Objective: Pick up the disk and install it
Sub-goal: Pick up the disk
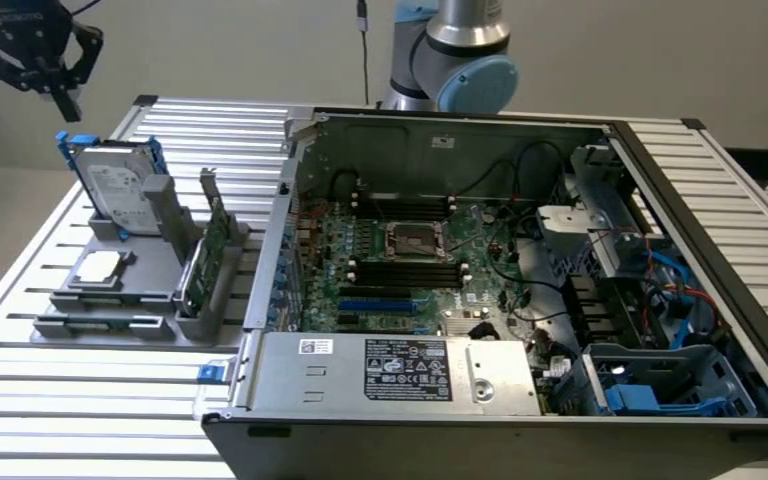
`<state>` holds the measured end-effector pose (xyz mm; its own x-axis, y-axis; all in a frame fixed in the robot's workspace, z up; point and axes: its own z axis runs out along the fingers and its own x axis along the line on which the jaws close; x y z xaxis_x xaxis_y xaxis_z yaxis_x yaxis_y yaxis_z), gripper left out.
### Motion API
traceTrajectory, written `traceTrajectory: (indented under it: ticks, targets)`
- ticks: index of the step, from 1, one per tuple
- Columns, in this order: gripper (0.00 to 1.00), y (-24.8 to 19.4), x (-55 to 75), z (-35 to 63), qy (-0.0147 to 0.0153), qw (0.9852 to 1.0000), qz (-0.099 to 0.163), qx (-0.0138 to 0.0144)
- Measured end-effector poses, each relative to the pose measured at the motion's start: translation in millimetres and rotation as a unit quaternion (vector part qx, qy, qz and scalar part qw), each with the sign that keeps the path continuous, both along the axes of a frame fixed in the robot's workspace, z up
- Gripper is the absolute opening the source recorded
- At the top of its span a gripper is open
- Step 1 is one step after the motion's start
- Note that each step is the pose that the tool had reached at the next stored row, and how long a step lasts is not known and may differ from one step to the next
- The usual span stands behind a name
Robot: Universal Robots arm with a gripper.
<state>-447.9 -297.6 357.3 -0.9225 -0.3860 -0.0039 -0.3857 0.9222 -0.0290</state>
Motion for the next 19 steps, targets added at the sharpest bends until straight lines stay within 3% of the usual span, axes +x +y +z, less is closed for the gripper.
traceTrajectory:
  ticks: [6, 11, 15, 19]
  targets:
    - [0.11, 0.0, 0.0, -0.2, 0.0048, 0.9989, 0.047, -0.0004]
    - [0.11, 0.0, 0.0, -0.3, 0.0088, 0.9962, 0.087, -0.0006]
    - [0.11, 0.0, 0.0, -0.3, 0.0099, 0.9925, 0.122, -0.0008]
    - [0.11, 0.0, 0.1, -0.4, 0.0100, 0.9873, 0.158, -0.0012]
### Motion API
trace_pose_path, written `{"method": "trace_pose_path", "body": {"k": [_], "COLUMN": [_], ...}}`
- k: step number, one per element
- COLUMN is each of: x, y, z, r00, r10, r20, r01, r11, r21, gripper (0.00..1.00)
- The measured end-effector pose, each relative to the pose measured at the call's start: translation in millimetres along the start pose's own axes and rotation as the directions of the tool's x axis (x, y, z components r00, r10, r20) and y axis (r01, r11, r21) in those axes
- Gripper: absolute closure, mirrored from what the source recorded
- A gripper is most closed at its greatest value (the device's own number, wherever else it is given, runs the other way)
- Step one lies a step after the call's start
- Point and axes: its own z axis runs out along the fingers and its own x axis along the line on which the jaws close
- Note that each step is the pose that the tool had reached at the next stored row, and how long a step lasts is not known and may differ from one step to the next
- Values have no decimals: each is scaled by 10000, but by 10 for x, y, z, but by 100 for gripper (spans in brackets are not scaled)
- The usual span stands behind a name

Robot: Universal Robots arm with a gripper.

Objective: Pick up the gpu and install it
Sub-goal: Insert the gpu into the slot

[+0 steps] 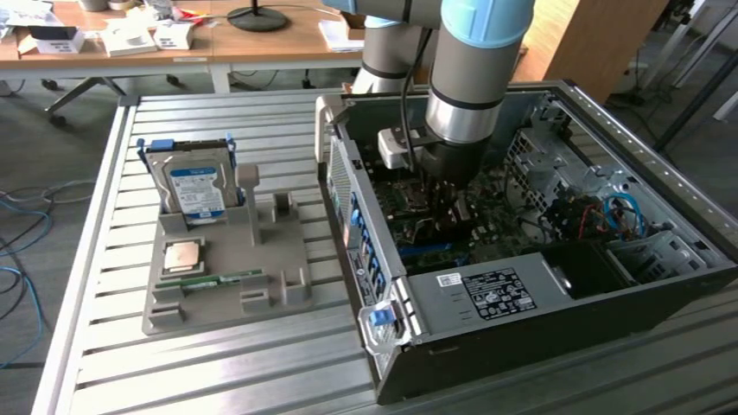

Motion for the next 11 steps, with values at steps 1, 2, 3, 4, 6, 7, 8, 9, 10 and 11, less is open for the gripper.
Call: {"method": "trace_pose_path", "body": {"k": [1, 2, 3, 4, 6, 7, 8, 9, 10, 11], "x": [0, 0, 0, 0, 0, 0, 0, 0, 0, 0], "y": [0, 0, 0, 0, 0, 0, 0, 0, 0, 0], "z": [0, 0, 0, 0, 0, 0, 0, 0, 0, 0], "r00": [10000, 10000, 10000, 10000, 10000, 10000, 10000, 10000, 10000, 10000], "r10": [1, 0, 0, 0, 0, 0, 0, 1, 1, 0], "r20": [0, 0, 0, 0, 0, 0, 0, 0, 0, 0], "r01": [-1, 0, 0, 0, 0, 0, 0, -1, -1, 0], "r11": [10000, 10000, 10000, 10000, 10000, 10000, 10000, 10000, 10000, 10000], "r21": [-1, -2, -2, -2, -2, -2, -2, -2, -2, -2], "gripper": [74, 74, 74, 74, 74, 74, 74, 74, 74, 74]}}
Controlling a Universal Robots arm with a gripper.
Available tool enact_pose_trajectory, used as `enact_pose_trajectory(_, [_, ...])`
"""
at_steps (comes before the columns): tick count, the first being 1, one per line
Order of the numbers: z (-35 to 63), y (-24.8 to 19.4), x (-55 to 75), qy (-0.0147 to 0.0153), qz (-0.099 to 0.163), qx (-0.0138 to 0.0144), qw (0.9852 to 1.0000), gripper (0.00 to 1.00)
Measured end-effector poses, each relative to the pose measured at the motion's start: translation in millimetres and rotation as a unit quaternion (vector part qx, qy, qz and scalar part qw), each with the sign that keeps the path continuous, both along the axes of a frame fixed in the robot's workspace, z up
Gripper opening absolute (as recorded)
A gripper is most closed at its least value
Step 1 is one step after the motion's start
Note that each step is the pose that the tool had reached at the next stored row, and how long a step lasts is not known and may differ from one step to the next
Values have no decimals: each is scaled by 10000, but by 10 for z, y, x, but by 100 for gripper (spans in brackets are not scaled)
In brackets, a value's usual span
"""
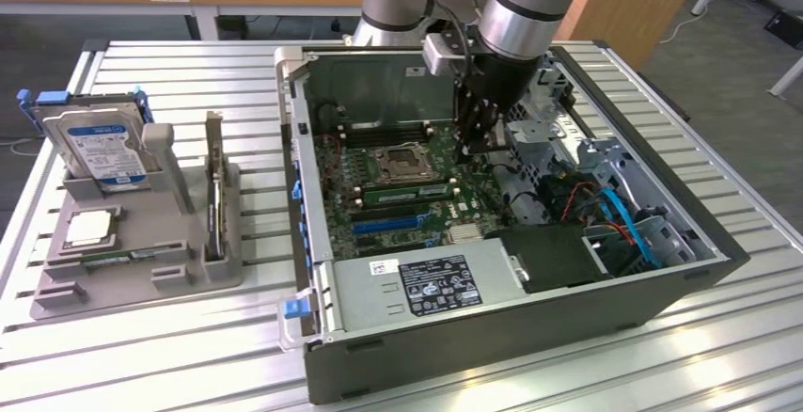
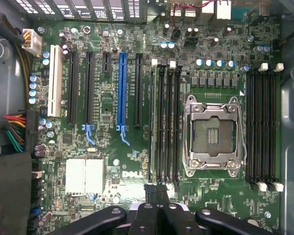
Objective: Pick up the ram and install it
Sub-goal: 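Press down the ram until it locks into place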
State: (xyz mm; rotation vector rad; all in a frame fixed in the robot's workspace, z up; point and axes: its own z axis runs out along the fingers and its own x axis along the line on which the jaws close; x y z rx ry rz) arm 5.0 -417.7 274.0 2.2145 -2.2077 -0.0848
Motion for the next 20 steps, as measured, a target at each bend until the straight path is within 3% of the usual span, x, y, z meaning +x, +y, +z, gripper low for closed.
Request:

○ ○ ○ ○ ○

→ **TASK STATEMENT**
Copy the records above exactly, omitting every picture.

→ **ANSWER TO THIS EXERCISE**
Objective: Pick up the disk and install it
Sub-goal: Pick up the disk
`<state>` holds the measured end-effector pose (xyz mm; its own x-axis, y-axis; all in a frame fixed in the robot's workspace, z up; point and axes: its own z axis runs out along the fingers and its own x axis along the line on which the jaws close; x y z xaxis_x xaxis_y xaxis_z yaxis_x yaxis_y yaxis_z), gripper left out.
### Motion API
traceTrajectory, written `traceTrajectory: (indented under it: ticks, targets)`
- ticks: index of the step, from 1, one per tuple
- Columns, in this order: gripper (0.00 to 1.00), y (-24.8 to 19.4), x (-55 to 75), z (-35 to 63), qy (-0.0147 to 0.0153), qw (0.9852 to 1.0000), qz (-0.099 to 0.163), qx (-0.0138 to 0.0144)
- Measured end-effector poses, each relative to the pose measured at the motion's start: translation in millimetres and rotation as a unit quaternion (vector part qx, qy, qz and scalar part qw), each with the sign that keeps the path continuous, both along the axes of a frame fixed in the robot's workspace, z up
- Gripper is the absolute opening the source recorded
- At the top of its span a gripper is open
- Step 1 is one step after the motion's start
- Note that each step is the pose that the tool had reached at the next stored row, and how long a step lasts is not known and may differ from one step to the next
- The usual span stands behind a name
Robot: Universal Robots arm with a gripper.
<state>-447.9 -297.6 357.3 -0.9225 -0.3860 -0.0039 -0.3857 0.9222 -0.0290</state>
Motion for the next 19 steps, targets added at the sharpest bends until straight lines stay within 3% of the usual span, axes +x +y +z, less is closed for the gripper.
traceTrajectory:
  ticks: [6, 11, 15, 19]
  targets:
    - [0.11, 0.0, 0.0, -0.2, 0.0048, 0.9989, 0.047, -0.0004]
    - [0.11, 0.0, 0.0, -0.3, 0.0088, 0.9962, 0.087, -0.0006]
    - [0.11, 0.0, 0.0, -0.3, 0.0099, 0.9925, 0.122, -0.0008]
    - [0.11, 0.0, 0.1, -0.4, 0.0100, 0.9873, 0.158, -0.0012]
### Motion API
trace_pose_path, written `{"method": "trace_pose_path", "body": {"k": [_], "COLUMN": [_], ...}}`
- k: step number, one per element
- COLUMN is each of: x, y, z, r00, r10, r20, r01, r11, r21, gripper (0.00..1.00)
- The measured end-effector pose, each relative to the pose measured at the call's start: translation in millimetres along the start pose's own axes and rotation as the directions of the tool's x axis (x, y, z components r00, r10, r20) and y axis (r01, r11, r21) in those axes
- Gripper: absolute closure, mirrored from what the source recorded
- A gripper is most closed at its greatest value (the device's own number, wherever else it is given, runs the other way)
- Step one lies a step after the call's start
- Point and axes: its own z axis runs out along the fingers and its own x axis along the line on which the jaws close
- Note that each step is the pose that the tool had reached at the next stored row, and how long a step lasts is not known and may differ from one step to the next
- Values have no decimals: each is scaled by 10000, but by 10 for x, y, z, but by 100 for gripper (spans in brackets are not scaled)
- The usual span stands behind a name

Robot: Universal Robots arm with a gripper.

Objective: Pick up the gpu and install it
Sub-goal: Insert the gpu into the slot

[+0 steps] 

Motion for the next 11 steps, with values at steps 1, 2, 3, 4, 6, 7, 8, 9, 10 and 11, less is open for the gripper.
Call: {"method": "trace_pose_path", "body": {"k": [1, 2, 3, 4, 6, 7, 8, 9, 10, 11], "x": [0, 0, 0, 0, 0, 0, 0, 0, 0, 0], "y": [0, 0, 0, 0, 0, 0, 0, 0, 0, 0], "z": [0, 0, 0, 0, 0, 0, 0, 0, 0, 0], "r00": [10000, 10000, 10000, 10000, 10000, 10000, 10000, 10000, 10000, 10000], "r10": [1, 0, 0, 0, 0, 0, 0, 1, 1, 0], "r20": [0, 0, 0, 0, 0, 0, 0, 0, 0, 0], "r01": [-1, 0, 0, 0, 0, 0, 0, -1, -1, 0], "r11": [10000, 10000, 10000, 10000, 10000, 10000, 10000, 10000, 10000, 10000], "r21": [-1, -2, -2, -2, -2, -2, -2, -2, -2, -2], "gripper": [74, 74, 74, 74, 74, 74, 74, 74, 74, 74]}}
Controlling a Universal Robots arm with a gripper.
Available tool enact_pose_trajectory, used as `enact_pose_trajectory(_, [_, ...])`
"""
at_steps (comes before the columns): tick count, the first being 1, one per line
Order of the numbers: z (-35 to 63), y (-24.8 to 19.4), x (-55 to 75), qy (-0.0147 to 0.0153), qz (-0.099 to 0.163), qx (-0.0138 to 0.0144), qw (0.9852 to 1.0000), gripper (0.00 to 1.00)
Measured end-effector poses, each relative to the pose measured at the motion's start: translation in millimetres and rotation as a unit quaternion (vector part qx, qy, qz and scalar part qw), each with the sign that keeps the path continuous, both along the axes of a frame fixed in the robot's workspace, z up
Gripper opening absolute (as recorded)
A gripper is most closed at its least value
Step 1 is one step after the motion's start
Note that each step is the pose that the tool had reached at the next stored row, and how long a step lasts is not known and may differ from one step to the next
Values have no decimals: each is scaled by 10000, but by 10 for z, y, x, but by 100 for gripper (spans in brackets are not scaled)
In brackets, a value's usual span
"""
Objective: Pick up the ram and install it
Sub-goal: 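Press down the ram until it locks into place
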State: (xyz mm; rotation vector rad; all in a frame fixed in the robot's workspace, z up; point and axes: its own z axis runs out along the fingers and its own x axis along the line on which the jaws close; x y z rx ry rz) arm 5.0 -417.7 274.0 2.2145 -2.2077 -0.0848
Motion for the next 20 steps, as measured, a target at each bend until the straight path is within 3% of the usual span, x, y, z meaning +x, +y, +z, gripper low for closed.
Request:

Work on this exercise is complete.